The computer has become a powerful tool for fast and economical production of pictures and images. Computer graphics remain one of the rapidly growing and most exciting fields today. An old Chinese saying states that ‘One picture is worth a thousand words’, could be modified in today’s computer era as ‘One picture is worth many kilobytes of data’. It’s natural to expect graphical communication often would be more convenient when computers are used for this purpose. Computer graphics has revolutionized nearly every computer-based app in technology and science.
Saying that computer graphics matter is an understatement. Actually, they have become an integral part of any computer-based device, from smart phones to server machines, which include smart TV’s, which in a way could be considered today as computer-based hardware. The demand for high quality, intensive graphics is unabated, covering all field of app, from medical imaging to entertainment and everything in between. Definitely, image is everywhere. Whatever the quality of the music is, it is difficult to imagine a pop song to sell and be successful without a great video to go with it.
Today, it may seem natural that CG software or custom software development and GUIs empower digital creativity. In fact, they were to a great extent a result of the software development’s attempt to automate design and manufacturing. The US, in the early 80’s were threatened about losing its global economic power. The way it found a way to overcome the threat was to envision software as a tool to lower costs in manufacturing, via automating parts of it. The CAD software was in huge demand, mainly as a way of reducing manufacturing costs as well as to boost US competitiveness.
It hastens up the development of algorithms for digital drawing and rendering. Moreover, this was also the moment in history wherein computer graphics transitioned from being part of scientific work to be widely available for non-coding users. The move required producers to lessen maintenance obligations and expenses through creating documentation, support services and software development tools that detached users from developers. While CAS was moving computer graphics away from science during the early 80’s and 90’s, the Hollywood industry experimented with renewing animation via new technology and bringing users to software development. Such experiments initially were however limited.
In the early 90’s, what Pixar and later on SONY, DreamWorks and Ghibi realized is that there was no way of renewing a visual medium without messing up technology and involving users and artists in the process. Even at the start, even if the general production process still resembles a factory that has hierarchical management, developing the vision of an artist and technology for every film go hand in hand. Historically, they tried downplaying the relevance of technological development in public opinion, since the industry wants people to believe that their offerings are created by artists who are exceptionally talented.

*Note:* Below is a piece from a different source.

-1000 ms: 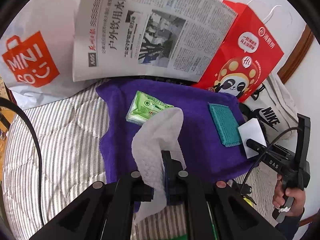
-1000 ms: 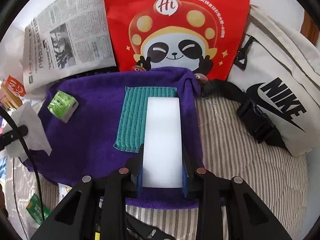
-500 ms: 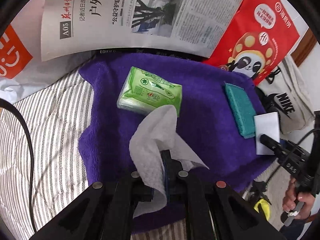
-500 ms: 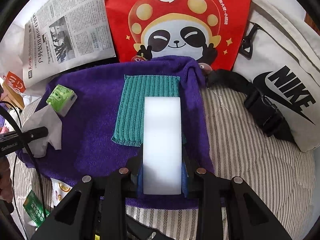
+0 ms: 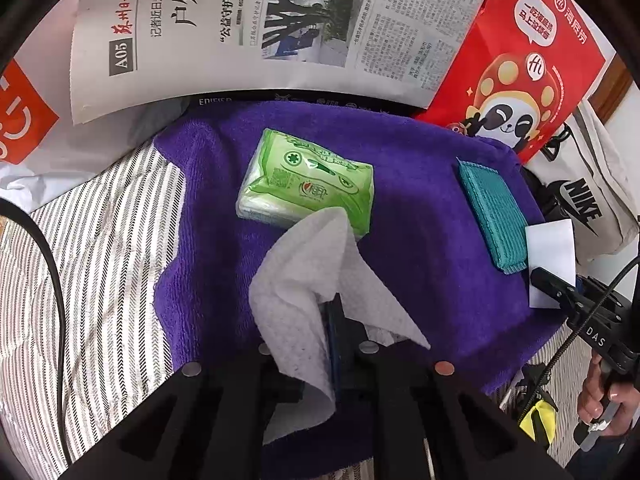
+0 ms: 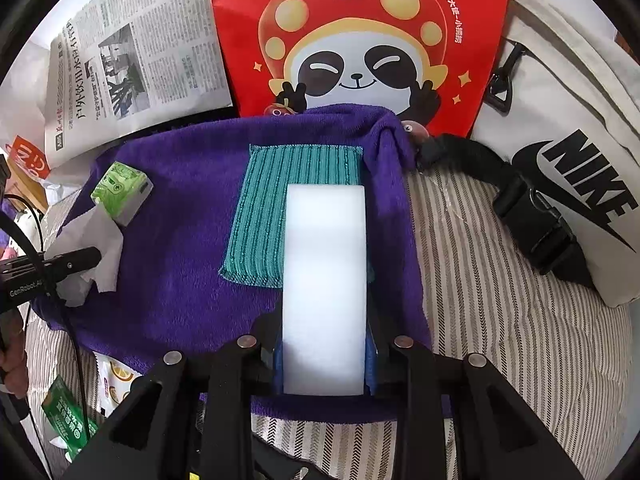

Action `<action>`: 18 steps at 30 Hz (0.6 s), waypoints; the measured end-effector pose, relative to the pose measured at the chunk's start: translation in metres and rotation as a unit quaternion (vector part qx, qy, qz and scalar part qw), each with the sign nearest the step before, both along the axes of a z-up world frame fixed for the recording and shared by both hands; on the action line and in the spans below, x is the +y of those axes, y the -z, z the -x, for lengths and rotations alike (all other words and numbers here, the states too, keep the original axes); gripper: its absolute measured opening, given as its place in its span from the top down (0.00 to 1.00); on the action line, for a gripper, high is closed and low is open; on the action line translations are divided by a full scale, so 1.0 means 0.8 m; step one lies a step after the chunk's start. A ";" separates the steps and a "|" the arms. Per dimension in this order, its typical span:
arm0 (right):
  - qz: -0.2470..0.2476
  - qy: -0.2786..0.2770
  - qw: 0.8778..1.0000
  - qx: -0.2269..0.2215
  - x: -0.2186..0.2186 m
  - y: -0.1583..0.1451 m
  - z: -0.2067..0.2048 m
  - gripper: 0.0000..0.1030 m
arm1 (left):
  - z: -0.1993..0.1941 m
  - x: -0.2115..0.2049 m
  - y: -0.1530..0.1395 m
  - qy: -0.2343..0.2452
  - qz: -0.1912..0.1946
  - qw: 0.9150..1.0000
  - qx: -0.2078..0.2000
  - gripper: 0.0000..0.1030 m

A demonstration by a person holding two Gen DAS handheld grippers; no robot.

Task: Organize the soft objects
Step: 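Carry the sponge onto the teal cloth with the right tool while left carries tissue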

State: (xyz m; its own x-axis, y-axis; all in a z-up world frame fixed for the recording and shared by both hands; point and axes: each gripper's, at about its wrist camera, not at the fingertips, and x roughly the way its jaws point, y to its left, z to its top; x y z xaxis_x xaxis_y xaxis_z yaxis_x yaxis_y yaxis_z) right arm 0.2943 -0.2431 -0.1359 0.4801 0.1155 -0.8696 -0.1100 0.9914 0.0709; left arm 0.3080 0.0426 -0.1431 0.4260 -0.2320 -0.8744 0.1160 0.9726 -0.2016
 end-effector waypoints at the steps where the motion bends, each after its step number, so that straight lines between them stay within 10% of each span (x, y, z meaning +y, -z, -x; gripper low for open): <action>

Now, this is changing with Pixar itself celebrating technology and the possibility of bringing together developers and artists through videos, such as the magic ingredient, which brings Pixar movies to life. But, the Hollywood industry does not make money out of technology, but out of content that it circulates and brands. Thus, there are software companies that develop CG software, but users are not able to experiment with the algorithms nor contact developers and experiment with alternative techno-art visions. At present, the Hollywood industry pushes further the development of CL algorithms and what could be accomplished with them without making the technology available, or sharing it only to a very limited degree. Recently, there have been signs that this could be changing, for instance Ghibli making their Toonz animation software available for users of Linux. So far however, sharing technology is still an exception.
Free software, such as Krita, Blender and Snfig and other projects for computer graphics gain relevance for various reasons that stretch beyond the four freedoms that free software provides. Free software enables mimicking of the models of work of Hollywood while making it accessible for more people. It encourages CG development that is practice-based, which could fit individual workflows and handle unexpected situations that could come up in the course of work, instead of aiming at a mass product for all users and circumstances. Catering to the needs and adaptations of the software to an individual brings users to work closer to craft and makes the technology more human. Individual skill and tools could be polished, reshaped and enhanced continuously, based on individual requirements, and instead of shaped by decisions ‘from above’. This sense of craft gets robust as artists get in direct contact with developers of their work tools. When they do so, users and artists being guiding technological development. Furthermore, software engineers could change into being servants, instead of masters of technological development.